By contrast, look at Adam Smith's "hidden hand". The reason free markets work, is not that it leads to "more money changing hands". The money changing hands is a by-product, or a signal, that people are busily engaged in producing things that are wanted, and then exchanging the things they have produced, for other things which they themselves want. It's a win-win situation: if you reward something, you get more of it. So people produce more things which are useful, beautiful, labor-saving, enjoyable, not by edict, but because they are rewarded for doing so. The stimulus is automatic: and if someone produces too much of something, well beyond demand, then they lose their initial investment when nobody buys the excess. So no "oversight" is necessary (barring a trust or a monopoly -- and the government *is* a monopoly, which is why they need oversight). They then turn their efforts to finding something else to make which will reward them.
And so this is the difference between the government and the Free Market: the government takes by force, to create things of dubious value, or to produce good things inefficiently--but the only thing multiplied is bureaucracy. The Free Market, on the other hand, rewards people for producing more than their own needs, in order to supply other peoples' wants. And since *everyone* wins, those who do end up making other people happy end up producing more, and doing so more efficiently -- because they are rewarded *for* success, not merely for being there. This is the multiplier effect, since each person in the economic chain has an incentive to do better.
And that is why Adam Smith only uses one hand.
(*) There *are* a few good things in the bill, such as $1.5 billion for new facilities for the NIH, provided they continue to fund decent research (rather than politically sponsored hack 'research' such as underlies other subjects like "global warming" -- so I'm reserving judgment on those parts of the bill.
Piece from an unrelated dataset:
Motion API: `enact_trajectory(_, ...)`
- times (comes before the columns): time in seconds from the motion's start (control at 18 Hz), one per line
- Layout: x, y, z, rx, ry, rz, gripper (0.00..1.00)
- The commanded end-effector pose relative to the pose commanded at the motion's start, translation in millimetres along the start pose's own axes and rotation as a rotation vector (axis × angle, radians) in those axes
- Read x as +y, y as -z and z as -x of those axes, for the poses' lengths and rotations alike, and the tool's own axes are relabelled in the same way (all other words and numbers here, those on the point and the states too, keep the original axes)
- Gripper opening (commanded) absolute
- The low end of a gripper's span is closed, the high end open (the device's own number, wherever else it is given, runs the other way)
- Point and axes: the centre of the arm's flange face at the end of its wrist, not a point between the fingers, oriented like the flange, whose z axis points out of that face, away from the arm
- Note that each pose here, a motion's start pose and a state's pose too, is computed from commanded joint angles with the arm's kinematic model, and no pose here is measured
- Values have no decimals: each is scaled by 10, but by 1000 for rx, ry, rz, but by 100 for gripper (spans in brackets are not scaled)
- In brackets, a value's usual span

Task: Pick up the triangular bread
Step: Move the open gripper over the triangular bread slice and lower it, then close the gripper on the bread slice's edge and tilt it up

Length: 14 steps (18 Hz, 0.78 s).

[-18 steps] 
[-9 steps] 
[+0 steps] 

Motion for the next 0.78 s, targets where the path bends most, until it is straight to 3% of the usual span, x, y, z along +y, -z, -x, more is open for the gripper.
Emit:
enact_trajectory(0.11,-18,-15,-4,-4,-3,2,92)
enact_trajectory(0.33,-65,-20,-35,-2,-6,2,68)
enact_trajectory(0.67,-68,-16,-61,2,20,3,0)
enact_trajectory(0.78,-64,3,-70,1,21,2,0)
(**) There would be an exception here for such things as the CDC, or nuclear subs, or the Interstate Highway System -- things which are so large, cross so many juridictions, or involve national security, that private enterprise cannot or should not provide for them. In fact, there is a good case to be made that the best use for government spending *is* to allow for what economists call "externalities" -- e.g., health and safety regulations, pollution, public safety. The difficulty, as noted above, is that there is no effective feedback mechanism to prevent the growth of Leviathan.
Statists love to talk about the multiplier effect of government spending. They refuse to acknowledge it works in the opposite direction when you lose all the good things that dollar you sucked out of the productive economy could have grown into.
Well said Whiskers.
Pray for America
No dollar ever taken up by govt. and returned to the private sector comes back as a dollar - it comes back as a fraction of it. My guess would be about 3/5ths of a dollar comes back into the economy.
After this bill starts taking affect my guess is the fraction will be down to about 2/5ths.
Your thinking of it all wrong and the government is marketing it all wrong. They’re not actually sucking “productive dollars” out of something else. They’re “generating wealth” out of nothing like the Wall streeters do.
“Pork and Awe”, I like that. The whole bill is pretty much a carpet bombing of good and bad ideas isn’t it.